Regular file recogniton can also be done with Audalign similar to dejavu but held in memory.

"rankings" key is included in each alignment and recognition result. This helps determine the strength of the alignment but is not definitive proof. Values range from 1-10.

For more details on implementation and results, see the wiki!!

gif of audalign aligning

This package is primarirly focused on accuracy of alignments and has several accuracy settings. Parameters for visual alignment can be adjusted. Fingerprinting parameters can be generally set to get consistent results, but visual alignment requires case by case adjustment. Parameters for correlation are focused on sample rate or scipy's find_peaks.

Noisereduce is very useful for this application and a wrapper is implemented for ease of use. Uniformly leveling prior to noise reduction using uniform_level_file boosts quiet but important sound features.

Installation

Install from PyPI:

Don't forget to install ffmpeg/avlib (Below in the Readme)!

pip install audalign

git clone https://github.com/benfmiller/audalign.git
cd audalign/
pip install audalign

Download and extract audalign then

pip install audalign

in the directory

Aligning

import audalign
ada = audalign.Audalign()

print(ada.align("target/folder/", destination_path="write/alignments/to/folder"))
# or
print(ada.target_align(
    "target/files",
    "target/folder/",
    destination_path="write/alignments/to/folder",
    ))

# For Visual
print(ada.target_align(
    "target/files",
    "target/folder/",
    destination_path="write/alignments/to/folder",
    technique="visual",
    ))
# volume_threshold might need to be adjusted depending on the file

# For Correlation
print(ada.target_align(
    "target/files",
    "target/folder/",
    destination_path="write/alignments/to/folder",
    technique="correlation", # or "correlation_spectrogram"
    ))

Returns dictionary of each file recognized and best alignment. Also returns match info dictionary of each recognition in the folder

You can specify a destination folder to write the aligned files with the appropriate length of silence added to the front.

Target align only aligns with one target file rather than finding the file with the most and best matches.

Fine Aligning

import audalign
ada = audalign.Audalign()

rough_alignment = ada.align("target/folder/") # get rough alignment with regular aligning

fine_alignment = ada.fine_align( # get fine alignment with rough alignment
    rough_alignment,
    destination_path="write/alignments/to/folder"
    ) # defaults to correlation

# For Fingerprinting
print(ada.fine_align(
    rough_alignment,
    destination_path="write/alignments/to/folder",
    technique="fingerprints",
    ))

Fine aligning takes the output and alignment of regular alignments and finds alignments within the specified width.

This is very useful if there are multiple recordings with different relative offsets of the same event.
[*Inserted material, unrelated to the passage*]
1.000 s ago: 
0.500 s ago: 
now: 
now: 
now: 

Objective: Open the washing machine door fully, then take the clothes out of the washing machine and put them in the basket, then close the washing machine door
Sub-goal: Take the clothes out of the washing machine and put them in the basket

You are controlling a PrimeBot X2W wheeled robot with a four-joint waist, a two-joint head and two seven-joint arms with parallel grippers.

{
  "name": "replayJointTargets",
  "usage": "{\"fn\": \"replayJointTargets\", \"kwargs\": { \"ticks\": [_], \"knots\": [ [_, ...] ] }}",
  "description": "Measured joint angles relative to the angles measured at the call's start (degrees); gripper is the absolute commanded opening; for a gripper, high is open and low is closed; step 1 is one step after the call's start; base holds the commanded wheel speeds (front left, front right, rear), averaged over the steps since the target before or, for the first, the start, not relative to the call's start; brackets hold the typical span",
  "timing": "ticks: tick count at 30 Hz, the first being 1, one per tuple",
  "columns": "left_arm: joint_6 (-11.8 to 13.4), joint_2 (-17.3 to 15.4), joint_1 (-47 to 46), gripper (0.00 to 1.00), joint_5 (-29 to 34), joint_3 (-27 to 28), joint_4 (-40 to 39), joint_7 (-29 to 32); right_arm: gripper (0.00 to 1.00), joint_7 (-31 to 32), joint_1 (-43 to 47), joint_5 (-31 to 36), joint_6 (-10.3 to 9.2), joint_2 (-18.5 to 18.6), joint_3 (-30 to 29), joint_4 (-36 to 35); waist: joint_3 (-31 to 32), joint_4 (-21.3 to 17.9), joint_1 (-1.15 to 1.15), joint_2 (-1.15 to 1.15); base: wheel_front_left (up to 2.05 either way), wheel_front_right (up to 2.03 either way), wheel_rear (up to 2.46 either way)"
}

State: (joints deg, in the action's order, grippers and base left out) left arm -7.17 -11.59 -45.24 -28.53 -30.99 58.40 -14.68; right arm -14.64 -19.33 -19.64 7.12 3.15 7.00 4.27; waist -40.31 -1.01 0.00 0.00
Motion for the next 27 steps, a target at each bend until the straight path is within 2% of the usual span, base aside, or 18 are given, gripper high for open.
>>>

Correlation is also more precice than fingerprints and does not fail to give an alignment.

Fingerprinting

Audalign is mostly built on fingerprinting.

import audalign
ada = audalign.Audalign()

ada.fingerprint_file("test_file.wav")

# or

ada.fingerprint_directory("audio/directory")

fingerprints are stored in ada and can be saved by

ada.save_fingerprinted_files("save_file.json") # or .pickle
# or loaded with 
ada.load_fingerprinted_files("save_file.json") # or .pickle

All formats that ffmpeg or libav support are supported here.

Recognizing

Alignments are accomplished with recognizing

# Only returns matches with total fingerprint matches greater than 50 within 5 second windows
print(ada.recognize("matching_file.mp3", filter_matches=50, locality=5))

# For Visual
print(ada.visrecognize(
    target_file_path="target_file.mp3", against_file_path="against_file.mp3"
    ))

# For Correlation
print(ada.correcognize(
    target_file_path="target_file.mp3", against_file_path="against_file.mp3"
    ))

# For Correlation with spectrogram
print(ada.correcognize_spectrogram(
    target_file_path="target_file.mp3", against_file_path="against_file.mp3"
    ))

File doesn't have to be fingerprinted already. If it is, the file is not re-fingerprinted

Returns dictionary match time and match info. Match info is a dictionary of each file it recognized with. Each file is a dictionary of match information.

Other Functions

# wrapper for timsainb/noisereduce
ada.remove_noise_file(
    "target/file",
    "5", # noise start in seconds
    "20", # noise end in seconds
    "destination/file",
    alt_noise_filepath="different/sound/file",
    prop_decrease="0.5", # If you want noise half reduced
)

ada.remove_noise_directory(
    "target/directory/",
    "noise/file",
    "5", # noise start in seconds
    "20", # noise end in seconds
    "destination/directory",
    prop_decrease="0.5", # If you want noise half reduced
)

ada.uniform_level_file(
    "target/file",
    "destination",
    mode="normalize",
    width=5,
)

ada.plot("file.wav") # Plots spectrogram with peaks overlaid
ada.convert_audio_file("audio.wav", "audio.mp3") # Also convert video file to audio file
ada.get_metadata("file.wav") # Returns metadata from ffmpeg/ avlib

You can easily recalcute the alignment shifts from previous results using recalc_shifts. You can then write those shifts using write_shifts_from_results. write_shifts_from_results also lets you use different source files for alignments too.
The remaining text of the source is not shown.